Such file paths, when input by users or discovered from directory searches and so on, are inputs to a program. As such they should be checked for validity as much as all other inputs to programs.

It's amazing how frequent such "rare edge cases" can be. Especially when there are millions of people using billions of files originating from God know what operating systems. Far better things are checked properly if one want robust code. As Rust uses do.

It's not clear to me how that is so. Admittedly a lot of example codes for almost anything in Rust omit any error checking and just use unwrap(). But that is traditional in example codes in all kind of languages where error checking is not included for the sake of clarity in the example

Perhaps users of Rust programs would rather have a meaningful error message/dialog and not have the program they are using just crash. Depends what one is creating I guess.

My view of a systems programming language is that it can be used to create the operating system that implements and maintains such file paths. Not just consume them like any old application program.

I presume you don't mean "unsafe" there as in the Rust concept of "unsafe" and the unsafe keyword?

12 Likes

UTF-8 Paths

What you may be looking for, is an intersection of Path and String: if you are the one creating the paths, it makes sense that your paths be UTF-8 (Example: Path::new("some_dir").join("sub_dir")).

With some wrapper type, you could write:

/// `Path` with only UTF-8 components
struct UPath ...
impl Into<Path> for UPath { ... }
impl TryFrom<Path> for UPath { ... } // fails if non-UTF8

// Usages:
// 1 - hard-coded path:
let path = UPath::new("some_dir").join("sub_dir");
let path_str: &str = path.as_ref();

// 2 - user-provied path:
let path: UPath =
    if let Ok(it) = ::std::env::temp_dir().try_into() { it } else {
        // correclty handle the error case ... once!
    }
;
// the rest of your API can operate on a Path that has been checked as being valid UTF-8

Paths as &[u8]

Other thing to keep in mind.
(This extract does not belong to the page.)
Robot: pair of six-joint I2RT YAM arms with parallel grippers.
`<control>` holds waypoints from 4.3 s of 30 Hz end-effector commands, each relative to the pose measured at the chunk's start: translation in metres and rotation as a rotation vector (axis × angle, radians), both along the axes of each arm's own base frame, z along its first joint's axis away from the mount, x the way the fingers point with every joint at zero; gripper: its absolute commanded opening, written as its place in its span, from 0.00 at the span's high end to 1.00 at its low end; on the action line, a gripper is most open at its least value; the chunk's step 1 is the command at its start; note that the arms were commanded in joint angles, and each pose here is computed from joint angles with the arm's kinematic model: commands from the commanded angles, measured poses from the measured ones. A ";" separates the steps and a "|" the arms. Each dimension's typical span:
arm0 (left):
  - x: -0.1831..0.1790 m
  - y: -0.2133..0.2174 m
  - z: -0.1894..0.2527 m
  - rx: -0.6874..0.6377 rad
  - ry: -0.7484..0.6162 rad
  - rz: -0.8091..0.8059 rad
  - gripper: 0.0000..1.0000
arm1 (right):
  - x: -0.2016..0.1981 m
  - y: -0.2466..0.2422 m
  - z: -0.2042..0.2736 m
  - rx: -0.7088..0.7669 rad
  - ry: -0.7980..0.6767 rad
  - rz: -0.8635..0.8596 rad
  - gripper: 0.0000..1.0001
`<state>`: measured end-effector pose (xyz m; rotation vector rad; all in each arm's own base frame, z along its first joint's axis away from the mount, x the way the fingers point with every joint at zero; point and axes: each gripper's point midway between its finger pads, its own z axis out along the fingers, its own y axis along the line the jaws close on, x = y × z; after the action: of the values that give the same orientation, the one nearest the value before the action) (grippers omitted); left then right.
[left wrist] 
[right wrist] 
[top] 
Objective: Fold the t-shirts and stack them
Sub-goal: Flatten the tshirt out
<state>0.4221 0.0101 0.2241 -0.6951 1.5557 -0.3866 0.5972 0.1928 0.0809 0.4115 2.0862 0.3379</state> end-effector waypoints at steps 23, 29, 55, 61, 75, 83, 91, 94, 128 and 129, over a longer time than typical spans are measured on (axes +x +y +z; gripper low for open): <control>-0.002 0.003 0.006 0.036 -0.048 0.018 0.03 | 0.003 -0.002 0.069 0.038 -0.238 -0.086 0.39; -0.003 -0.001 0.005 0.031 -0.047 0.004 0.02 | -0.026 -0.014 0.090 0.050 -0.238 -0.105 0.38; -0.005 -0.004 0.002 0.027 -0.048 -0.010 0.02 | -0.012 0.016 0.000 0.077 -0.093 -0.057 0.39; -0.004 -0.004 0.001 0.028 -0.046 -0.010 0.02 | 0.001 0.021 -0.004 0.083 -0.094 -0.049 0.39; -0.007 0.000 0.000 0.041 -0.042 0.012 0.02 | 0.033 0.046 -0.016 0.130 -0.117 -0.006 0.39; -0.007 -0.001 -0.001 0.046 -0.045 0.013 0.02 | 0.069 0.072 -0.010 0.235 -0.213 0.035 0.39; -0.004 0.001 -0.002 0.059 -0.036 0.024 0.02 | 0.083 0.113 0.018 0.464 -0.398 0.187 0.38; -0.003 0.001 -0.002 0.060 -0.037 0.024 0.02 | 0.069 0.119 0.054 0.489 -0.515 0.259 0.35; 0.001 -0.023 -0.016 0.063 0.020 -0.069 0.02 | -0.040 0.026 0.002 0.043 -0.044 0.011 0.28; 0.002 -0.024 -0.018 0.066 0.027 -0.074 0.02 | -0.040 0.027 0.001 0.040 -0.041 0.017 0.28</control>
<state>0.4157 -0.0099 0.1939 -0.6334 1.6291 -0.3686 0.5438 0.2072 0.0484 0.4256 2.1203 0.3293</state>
Paths may not necessarily be UTF-8, but on Unix at least, they can be seen as slices of bytes (after doing the unfallible .as_os_str()). Granted, there aren't that many convenience functions on &[u8] as there are on &str, but I think that's just a matter of pulling a dependency that does provide these.

6 Likes

Paths aren't strings. Many languages have made that mistake, and either suffer problems with edge cases (e.g. Python) or had to walk back on it (e.g. Cocoa did a major migration from NSString paths to NSURL).

It's true that Rust doesn't give paths first-class support. If you're supporting only Unix in your program, you can use .as_bytes() on paths. Then lots of byte-oriented manipulation is supported. If you also need Windows support, it's doable:

Don't use unwrap()! It will make your program blow up on systems that don't use UTF-8 locale, or even on systems which do use UTF-8, but happen to have a stray bad file somewhere.

You can use e.g.

path.to_str().map_or(false, |s| s.contains("pattern"))

which will skip the path (return false negative) instead of completely blowing up the entire program.

On Unix you can also do:

String::from_utf8_lossy(path.as_bytes()).contains("pattern")
9 Likes

^ I think the entire post could be summed up with just these lines.

rust will ask you "what should I do if an error occurs here?" for any possibility of an error (in other words things like Result and Option types). things like .expect(), .unwrap(), ? are your answers like "exit but leave a message", "just exit", "pass it along". rust won't let you leave without an answer. Now if you think in those cases it's right to panic and the situation is irrecoverable, you are 200% allowed to use unwrap.
If you want to even skip those, and not even want rust to tell you about even the possibility of problems and crash without you telling it to, that's just not something rust was made to do.

I think you're completely fine with all the unwraps everywhere if you think crashing is justified. I'd recommend atleast skipping faulty paths i that's possible.

11 Likes

I think it's a very valid complaint, and I've been expressing it in one form or another for years now. As others have mentioned, there are significant trade offs at play here, but path handling in Rust is undeniably annoying. I feel it a bit more than most perhaps, because allowing paths to be used with various string-like primitives (regexes and globs, principally) is a difficult platform dependent chore with hidden costs, depending on the platform (i.e., Windows).

One possible way to ameliorate this would be to expose the internal WTF-8 representation of OsStr. But this also has significant downsides. There's more discussion on that here: https://internals.rust-lang.org/t/osstr-wtf8-as-bytes-and-to-string-unchecked/12694

9 Likes

This is another example of a relatively common class of dissatisfaction that gets expressed from time to time: a library (especially a language's standard library) needs to provide facilities for all contingencies.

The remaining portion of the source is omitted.